Immigration Marriage

Feel Good With Immigration

The Supreme Court Is Broken. How Do We Fix It?

With the leak of a draft opinion in Dobbs v. Jackson Women’s Health Organization formally overruling Roe v. Wade, progressives’ worst fears about an ever more reactionary Supreme Court appear set to come true.

After decades of chipping away at abortion rights, the court’s conservatives—now a rock-solid majority—seem ready to complete that ideological project openly and even triumphantly.

In itself, such a decision would be catastrophic, especially for those who don’t have the resources or the personal freedom to travel vast distances to receive basic health care. The draft opinion’s unapologetic tone also presages similarly harmful outcomes on issues ranging from contraception to same-sex marriage to immigration to climate change. Indeed, some of these outcomes are already here.

With this parade of horribles about to be realized, progressives are returning with even greater urgency to the question of what to do about the conservative leviathan that is the Supreme Court.
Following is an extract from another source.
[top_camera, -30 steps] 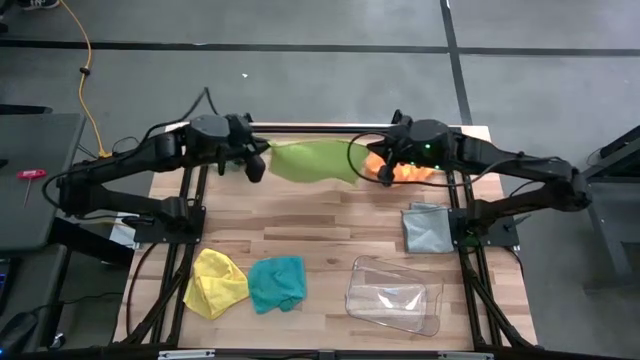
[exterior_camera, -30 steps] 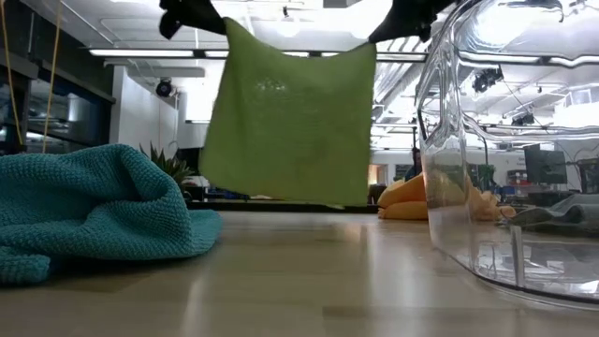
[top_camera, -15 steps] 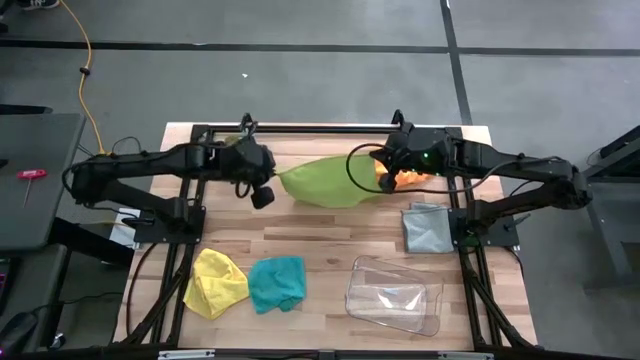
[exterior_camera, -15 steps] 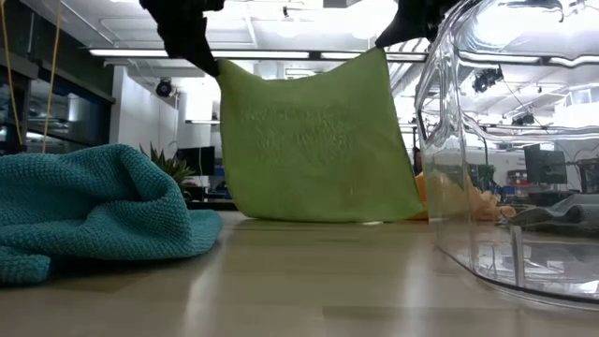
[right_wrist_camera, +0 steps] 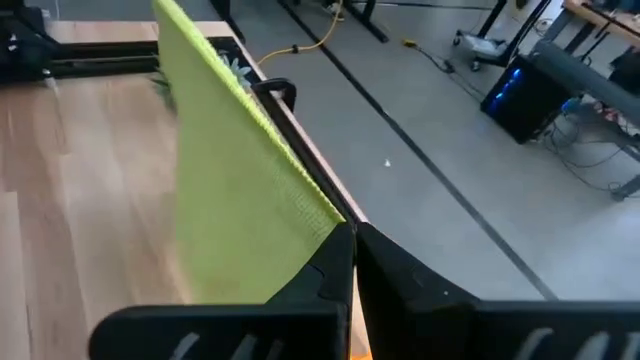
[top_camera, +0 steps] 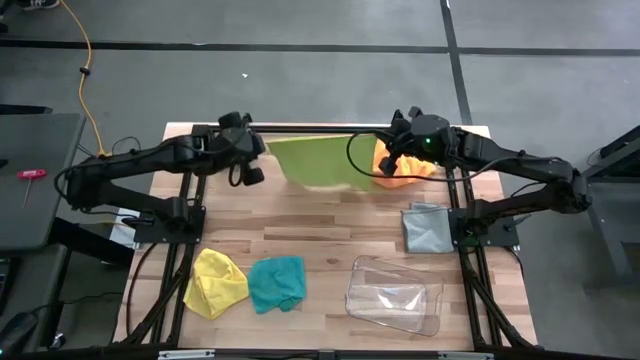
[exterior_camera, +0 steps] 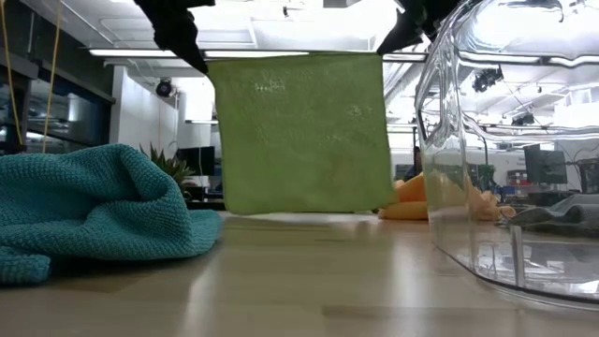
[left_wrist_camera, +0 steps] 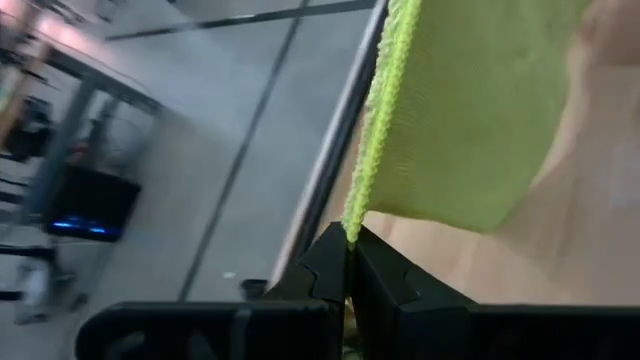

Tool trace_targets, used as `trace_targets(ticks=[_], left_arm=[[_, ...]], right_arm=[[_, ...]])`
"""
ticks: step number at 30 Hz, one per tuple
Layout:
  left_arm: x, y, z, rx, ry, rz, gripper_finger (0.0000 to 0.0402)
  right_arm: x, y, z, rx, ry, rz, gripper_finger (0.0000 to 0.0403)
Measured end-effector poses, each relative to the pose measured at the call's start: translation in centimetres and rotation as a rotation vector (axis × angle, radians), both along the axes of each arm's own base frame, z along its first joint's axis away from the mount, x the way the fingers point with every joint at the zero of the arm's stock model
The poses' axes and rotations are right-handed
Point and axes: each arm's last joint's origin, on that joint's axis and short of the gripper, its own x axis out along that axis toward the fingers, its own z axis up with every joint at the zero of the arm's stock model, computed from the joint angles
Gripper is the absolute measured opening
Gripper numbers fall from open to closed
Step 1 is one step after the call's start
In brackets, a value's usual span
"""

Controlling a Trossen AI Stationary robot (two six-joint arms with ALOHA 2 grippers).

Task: Fold microfiber towels
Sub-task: Fold the green cloth

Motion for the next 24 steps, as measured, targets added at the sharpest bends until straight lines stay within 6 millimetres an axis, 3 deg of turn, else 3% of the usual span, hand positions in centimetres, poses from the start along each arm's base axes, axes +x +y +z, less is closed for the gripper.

As in earlier moments, the temptation is merely to replace that leviathan with a progressive one, packing the court with benevolent justices who will wield the institution’s power for good. Real progress, though, requires the beast to be slayed, stripping the court of its authority and returning our society’s most pressing and important questions to the democratic arena—where progressive causes, backed by popular movements, stand the best chance.

Considering the history of the federal right to abortion helps to reveal the severe limitations of relying on a juricentric approach to securing fundamental rights. Just four years after the court recognized that right in Roe, a nearly identical court declared in Maher v. Roe that the state was under no obligation to make abortion economically feasible. Even at the height of its support for reproductive health care, in other words, the court ensured that the right to abortion would be one in name only for millions of women without the financial means.
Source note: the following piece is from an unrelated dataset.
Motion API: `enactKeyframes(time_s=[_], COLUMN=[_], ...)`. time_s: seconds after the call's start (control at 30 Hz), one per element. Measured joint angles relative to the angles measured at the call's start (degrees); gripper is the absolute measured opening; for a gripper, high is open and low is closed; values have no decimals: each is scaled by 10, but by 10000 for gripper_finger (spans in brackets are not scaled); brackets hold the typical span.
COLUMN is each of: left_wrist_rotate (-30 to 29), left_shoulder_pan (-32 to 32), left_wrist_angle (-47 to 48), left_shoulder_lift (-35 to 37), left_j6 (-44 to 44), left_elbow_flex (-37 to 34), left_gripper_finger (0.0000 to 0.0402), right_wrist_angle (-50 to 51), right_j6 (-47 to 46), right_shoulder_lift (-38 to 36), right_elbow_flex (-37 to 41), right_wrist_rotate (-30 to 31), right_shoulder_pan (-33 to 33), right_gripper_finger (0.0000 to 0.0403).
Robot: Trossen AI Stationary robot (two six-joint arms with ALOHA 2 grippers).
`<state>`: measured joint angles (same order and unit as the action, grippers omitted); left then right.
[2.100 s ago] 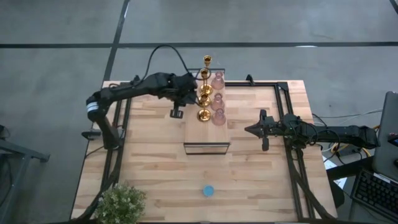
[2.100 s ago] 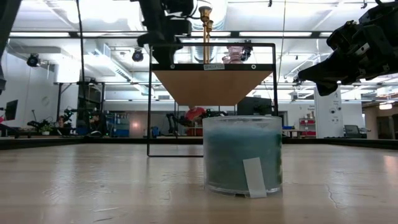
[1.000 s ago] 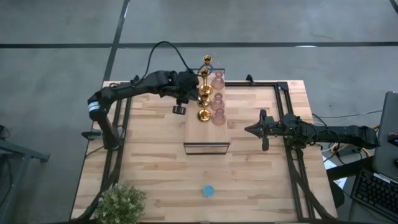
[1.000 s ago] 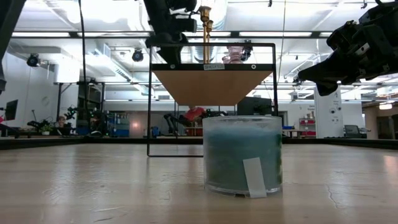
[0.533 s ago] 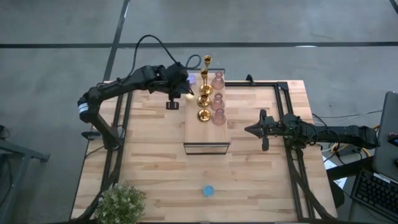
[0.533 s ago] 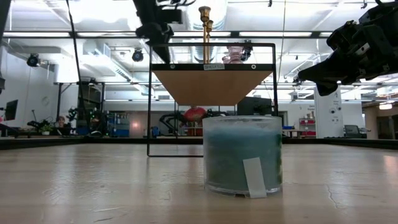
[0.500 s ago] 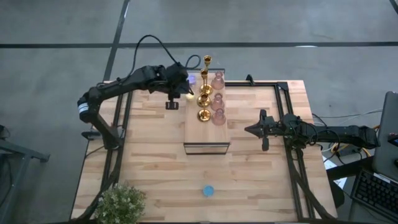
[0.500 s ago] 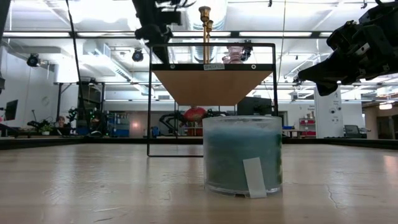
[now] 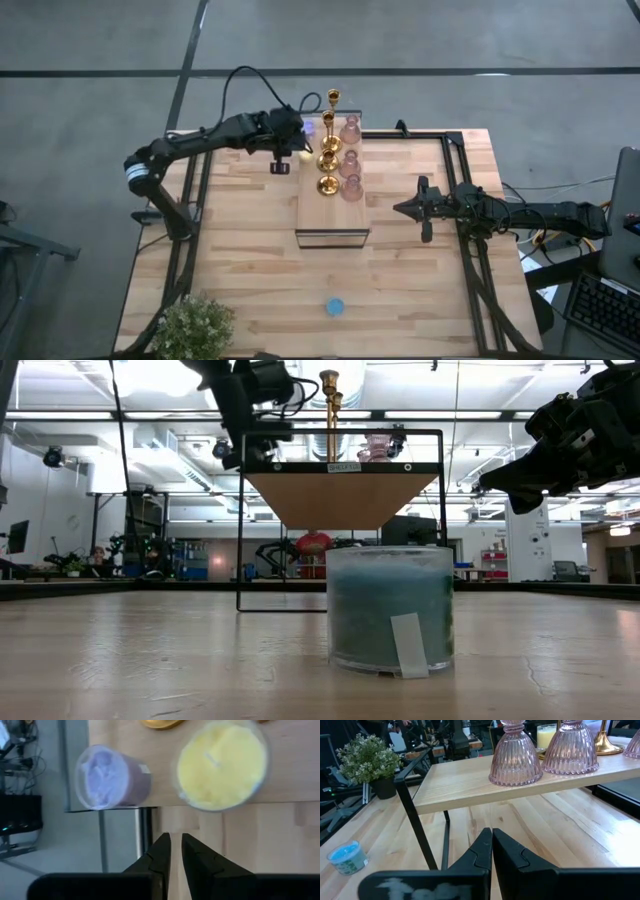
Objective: Pick & Place candle stick holders
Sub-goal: Put the yellow scented candle on the shelf, then put the blue scented candle on the shelf
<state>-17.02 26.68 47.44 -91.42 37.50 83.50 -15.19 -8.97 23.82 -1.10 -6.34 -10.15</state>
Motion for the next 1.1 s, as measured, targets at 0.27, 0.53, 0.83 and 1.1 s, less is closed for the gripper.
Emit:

The Supreme Court’s refusal to guarantee meaningful, positive rights to US citizens (let alone noncitizens) goes far beyond abortion. Even during the Warren Court era, the historical anomaly to which so many defenders of juristocracy cling, liberal justices failed to extend constitutional protections to America’s economic underclass, thereby abandoning an ideal of substantive equality in favor of formal equality.
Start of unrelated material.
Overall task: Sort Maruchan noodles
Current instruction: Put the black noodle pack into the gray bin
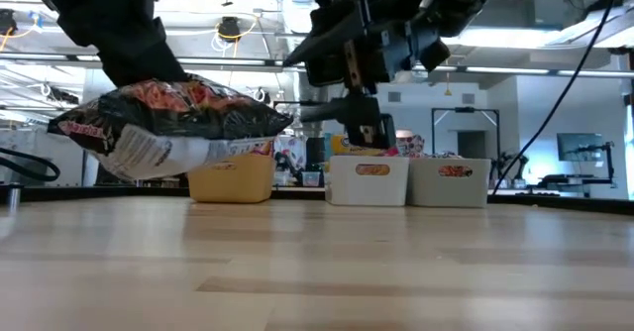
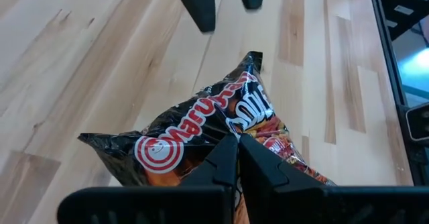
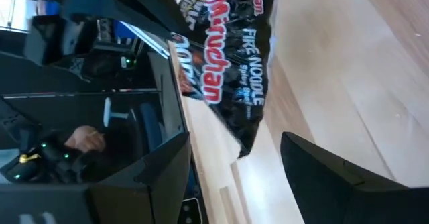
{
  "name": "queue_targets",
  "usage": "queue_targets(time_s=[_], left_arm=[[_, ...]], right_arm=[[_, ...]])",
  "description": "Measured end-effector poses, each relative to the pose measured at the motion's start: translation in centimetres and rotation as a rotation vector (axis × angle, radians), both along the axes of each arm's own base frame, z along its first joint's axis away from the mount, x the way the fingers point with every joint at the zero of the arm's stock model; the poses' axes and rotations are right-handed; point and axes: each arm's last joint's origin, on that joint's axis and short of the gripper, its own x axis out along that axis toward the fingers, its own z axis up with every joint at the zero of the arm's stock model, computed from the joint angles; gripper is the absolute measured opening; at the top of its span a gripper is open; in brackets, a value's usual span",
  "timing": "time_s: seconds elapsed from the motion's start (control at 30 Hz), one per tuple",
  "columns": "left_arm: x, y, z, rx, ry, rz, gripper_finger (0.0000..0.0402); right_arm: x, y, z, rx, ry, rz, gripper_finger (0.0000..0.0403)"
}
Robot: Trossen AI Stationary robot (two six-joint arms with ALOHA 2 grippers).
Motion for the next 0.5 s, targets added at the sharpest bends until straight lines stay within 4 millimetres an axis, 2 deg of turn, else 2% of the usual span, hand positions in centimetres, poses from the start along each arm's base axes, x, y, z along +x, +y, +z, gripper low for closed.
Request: queue_targets(time_s=[0.5], left_arm=[[0.29,0.2,0.38,-0.004,-0.055,0.064,0.0]], right_arm=[[0.3,-0.11,0.18,-0.016,-0.025,-0.064,0.0257]])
In addition to failing to provide positive rights, the Supreme Court has, throughout its history, actively impeded Congress from providing such rights through ordinary legislation. Most famously, the court struck down the Civil Rights Act of 1875 in the Civil Rights Cases, undercutting Congress’s primary effort to guarantee the rights of Black Americans in the aftermath of the Civil War. Much more recently, in a decision hailed by liberal media as “upholding” the Affordable Care Act, the Supreme Court invalidated Congress’s expansion of Medicaid, once again depriving poor people of the affirmative right to health care they are so desperately owed.